> ACTIVITY
The entries are to be given again in full. Every word must match.

> EXTRACTED MATERIAL
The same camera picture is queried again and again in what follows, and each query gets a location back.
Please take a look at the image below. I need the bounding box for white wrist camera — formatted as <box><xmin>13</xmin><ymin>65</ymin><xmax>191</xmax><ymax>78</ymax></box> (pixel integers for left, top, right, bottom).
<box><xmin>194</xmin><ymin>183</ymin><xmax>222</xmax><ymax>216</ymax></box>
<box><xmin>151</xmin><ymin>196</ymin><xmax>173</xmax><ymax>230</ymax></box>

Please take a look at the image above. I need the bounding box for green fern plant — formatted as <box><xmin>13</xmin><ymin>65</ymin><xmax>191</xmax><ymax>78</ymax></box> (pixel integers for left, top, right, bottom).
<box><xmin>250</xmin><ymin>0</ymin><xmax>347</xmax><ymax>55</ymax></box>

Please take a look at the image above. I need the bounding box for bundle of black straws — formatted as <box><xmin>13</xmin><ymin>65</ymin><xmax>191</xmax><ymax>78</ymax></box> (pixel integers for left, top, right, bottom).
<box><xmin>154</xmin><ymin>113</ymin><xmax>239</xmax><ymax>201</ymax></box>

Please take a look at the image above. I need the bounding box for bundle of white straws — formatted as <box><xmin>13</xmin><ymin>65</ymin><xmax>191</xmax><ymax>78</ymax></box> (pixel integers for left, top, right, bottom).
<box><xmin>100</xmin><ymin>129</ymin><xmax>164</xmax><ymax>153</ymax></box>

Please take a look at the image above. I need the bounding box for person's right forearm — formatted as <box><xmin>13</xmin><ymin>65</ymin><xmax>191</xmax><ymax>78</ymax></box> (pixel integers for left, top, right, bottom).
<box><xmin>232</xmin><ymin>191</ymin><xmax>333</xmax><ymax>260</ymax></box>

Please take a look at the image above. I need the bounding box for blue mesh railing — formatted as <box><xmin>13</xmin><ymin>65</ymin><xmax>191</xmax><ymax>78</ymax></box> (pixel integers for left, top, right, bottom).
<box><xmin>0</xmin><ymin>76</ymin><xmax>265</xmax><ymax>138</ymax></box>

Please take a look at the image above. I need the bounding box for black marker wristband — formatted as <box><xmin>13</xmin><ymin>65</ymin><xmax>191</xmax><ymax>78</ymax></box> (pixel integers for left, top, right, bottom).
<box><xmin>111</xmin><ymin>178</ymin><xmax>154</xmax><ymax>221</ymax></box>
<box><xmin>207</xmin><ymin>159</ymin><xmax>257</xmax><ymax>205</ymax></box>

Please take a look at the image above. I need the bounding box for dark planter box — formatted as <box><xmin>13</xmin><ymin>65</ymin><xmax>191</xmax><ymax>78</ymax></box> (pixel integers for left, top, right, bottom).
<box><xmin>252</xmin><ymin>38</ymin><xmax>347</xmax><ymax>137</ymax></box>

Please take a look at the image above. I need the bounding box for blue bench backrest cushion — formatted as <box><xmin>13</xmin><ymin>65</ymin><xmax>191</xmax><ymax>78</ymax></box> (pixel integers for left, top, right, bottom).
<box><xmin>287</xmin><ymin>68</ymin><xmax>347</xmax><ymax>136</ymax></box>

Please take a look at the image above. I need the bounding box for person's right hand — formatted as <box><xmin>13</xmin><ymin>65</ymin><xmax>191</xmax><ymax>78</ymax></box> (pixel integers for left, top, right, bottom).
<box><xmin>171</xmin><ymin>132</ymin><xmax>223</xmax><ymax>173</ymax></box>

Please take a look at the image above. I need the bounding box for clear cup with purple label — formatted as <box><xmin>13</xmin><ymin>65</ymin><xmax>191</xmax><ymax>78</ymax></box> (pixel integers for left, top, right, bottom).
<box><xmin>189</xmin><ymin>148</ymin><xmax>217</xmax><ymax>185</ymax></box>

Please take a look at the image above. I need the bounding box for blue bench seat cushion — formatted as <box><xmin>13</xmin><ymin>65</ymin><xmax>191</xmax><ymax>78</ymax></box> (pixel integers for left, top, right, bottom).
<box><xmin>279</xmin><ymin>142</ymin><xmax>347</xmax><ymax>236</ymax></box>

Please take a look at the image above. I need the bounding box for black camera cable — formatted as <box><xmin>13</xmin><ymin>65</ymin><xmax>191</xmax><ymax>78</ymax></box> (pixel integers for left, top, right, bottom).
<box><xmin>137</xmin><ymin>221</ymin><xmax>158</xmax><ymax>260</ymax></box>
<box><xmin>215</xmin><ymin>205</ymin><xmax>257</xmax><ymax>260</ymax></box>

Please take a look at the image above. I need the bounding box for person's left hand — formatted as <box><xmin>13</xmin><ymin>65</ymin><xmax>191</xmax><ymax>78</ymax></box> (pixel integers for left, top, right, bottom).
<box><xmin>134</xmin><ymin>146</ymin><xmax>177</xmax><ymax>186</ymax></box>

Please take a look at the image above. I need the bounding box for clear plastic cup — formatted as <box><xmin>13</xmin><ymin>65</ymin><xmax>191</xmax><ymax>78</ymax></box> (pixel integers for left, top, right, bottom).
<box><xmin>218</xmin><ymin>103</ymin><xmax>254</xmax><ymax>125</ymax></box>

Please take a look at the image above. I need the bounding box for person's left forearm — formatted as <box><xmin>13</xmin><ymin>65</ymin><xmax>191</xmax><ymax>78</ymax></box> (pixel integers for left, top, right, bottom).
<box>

> ANSWER TO THE EXERCISE
The same camera picture is queried again and again in what follows, and each query gets a location back.
Please take a look at the image below. I need the bounding box for white wrist camera — formatted as <box><xmin>13</xmin><ymin>65</ymin><xmax>191</xmax><ymax>78</ymax></box> (pixel integers for left, top, right, bottom).
<box><xmin>194</xmin><ymin>183</ymin><xmax>222</xmax><ymax>216</ymax></box>
<box><xmin>151</xmin><ymin>196</ymin><xmax>173</xmax><ymax>230</ymax></box>

Please take a look at the image above. I need the bounding box for green fern plant — formatted as <box><xmin>13</xmin><ymin>65</ymin><xmax>191</xmax><ymax>78</ymax></box> (pixel integers for left, top, right, bottom).
<box><xmin>250</xmin><ymin>0</ymin><xmax>347</xmax><ymax>55</ymax></box>

Please take a look at the image above. I need the bounding box for bundle of black straws — formatted as <box><xmin>13</xmin><ymin>65</ymin><xmax>191</xmax><ymax>78</ymax></box> (pixel integers for left, top, right, bottom).
<box><xmin>154</xmin><ymin>113</ymin><xmax>239</xmax><ymax>201</ymax></box>

Please take a look at the image above. I need the bounding box for bundle of white straws — formatted as <box><xmin>13</xmin><ymin>65</ymin><xmax>191</xmax><ymax>78</ymax></box> (pixel integers for left, top, right, bottom).
<box><xmin>100</xmin><ymin>129</ymin><xmax>164</xmax><ymax>153</ymax></box>

Please take a look at the image above. I need the bounding box for person's right forearm — formatted as <box><xmin>13</xmin><ymin>65</ymin><xmax>191</xmax><ymax>78</ymax></box> (pixel integers for left, top, right, bottom).
<box><xmin>232</xmin><ymin>191</ymin><xmax>333</xmax><ymax>260</ymax></box>

Please take a look at the image above. I need the bounding box for blue mesh railing — formatted as <box><xmin>13</xmin><ymin>65</ymin><xmax>191</xmax><ymax>78</ymax></box> (pixel integers for left, top, right, bottom).
<box><xmin>0</xmin><ymin>76</ymin><xmax>265</xmax><ymax>138</ymax></box>

Please take a look at the image above. I need the bounding box for black marker wristband — formatted as <box><xmin>13</xmin><ymin>65</ymin><xmax>191</xmax><ymax>78</ymax></box> (pixel integers for left, top, right, bottom).
<box><xmin>111</xmin><ymin>178</ymin><xmax>154</xmax><ymax>221</ymax></box>
<box><xmin>207</xmin><ymin>159</ymin><xmax>257</xmax><ymax>205</ymax></box>

Please take a look at the image above. I need the bounding box for dark planter box — formatted as <box><xmin>13</xmin><ymin>65</ymin><xmax>191</xmax><ymax>78</ymax></box> (pixel integers for left, top, right, bottom).
<box><xmin>252</xmin><ymin>38</ymin><xmax>347</xmax><ymax>137</ymax></box>

Please take a look at the image above. I need the bounding box for blue bench backrest cushion — formatted as <box><xmin>13</xmin><ymin>65</ymin><xmax>191</xmax><ymax>78</ymax></box> (pixel integers for left, top, right, bottom).
<box><xmin>287</xmin><ymin>68</ymin><xmax>347</xmax><ymax>136</ymax></box>

Please take a look at the image above. I need the bounding box for person's right hand — formatted as <box><xmin>13</xmin><ymin>65</ymin><xmax>191</xmax><ymax>78</ymax></box> (pixel integers for left, top, right, bottom).
<box><xmin>171</xmin><ymin>132</ymin><xmax>223</xmax><ymax>173</ymax></box>

Please take a look at the image above. I need the bounding box for clear cup with purple label — formatted as <box><xmin>13</xmin><ymin>65</ymin><xmax>191</xmax><ymax>78</ymax></box> (pixel integers for left, top, right, bottom).
<box><xmin>189</xmin><ymin>148</ymin><xmax>217</xmax><ymax>185</ymax></box>

Please take a look at the image above. I need the bounding box for blue bench seat cushion — formatted as <box><xmin>13</xmin><ymin>65</ymin><xmax>191</xmax><ymax>78</ymax></box> (pixel integers for left, top, right, bottom).
<box><xmin>279</xmin><ymin>142</ymin><xmax>347</xmax><ymax>236</ymax></box>

Please take a look at the image above. I need the bounding box for black camera cable — formatted as <box><xmin>13</xmin><ymin>65</ymin><xmax>191</xmax><ymax>78</ymax></box> (pixel integers for left, top, right, bottom).
<box><xmin>137</xmin><ymin>221</ymin><xmax>158</xmax><ymax>260</ymax></box>
<box><xmin>215</xmin><ymin>205</ymin><xmax>257</xmax><ymax>260</ymax></box>

Please take a look at the image above. I need the bounding box for person's left hand — formatted as <box><xmin>13</xmin><ymin>65</ymin><xmax>191</xmax><ymax>78</ymax></box> (pixel integers for left, top, right, bottom).
<box><xmin>134</xmin><ymin>146</ymin><xmax>177</xmax><ymax>186</ymax></box>

Please take a look at the image above. I need the bounding box for clear plastic cup — formatted as <box><xmin>13</xmin><ymin>65</ymin><xmax>191</xmax><ymax>78</ymax></box> (pixel integers for left, top, right, bottom).
<box><xmin>218</xmin><ymin>103</ymin><xmax>254</xmax><ymax>125</ymax></box>

Please take a look at the image above. I need the bounding box for person's left forearm — formatted as <box><xmin>13</xmin><ymin>65</ymin><xmax>191</xmax><ymax>78</ymax></box> (pixel integers for left, top, right, bottom).
<box>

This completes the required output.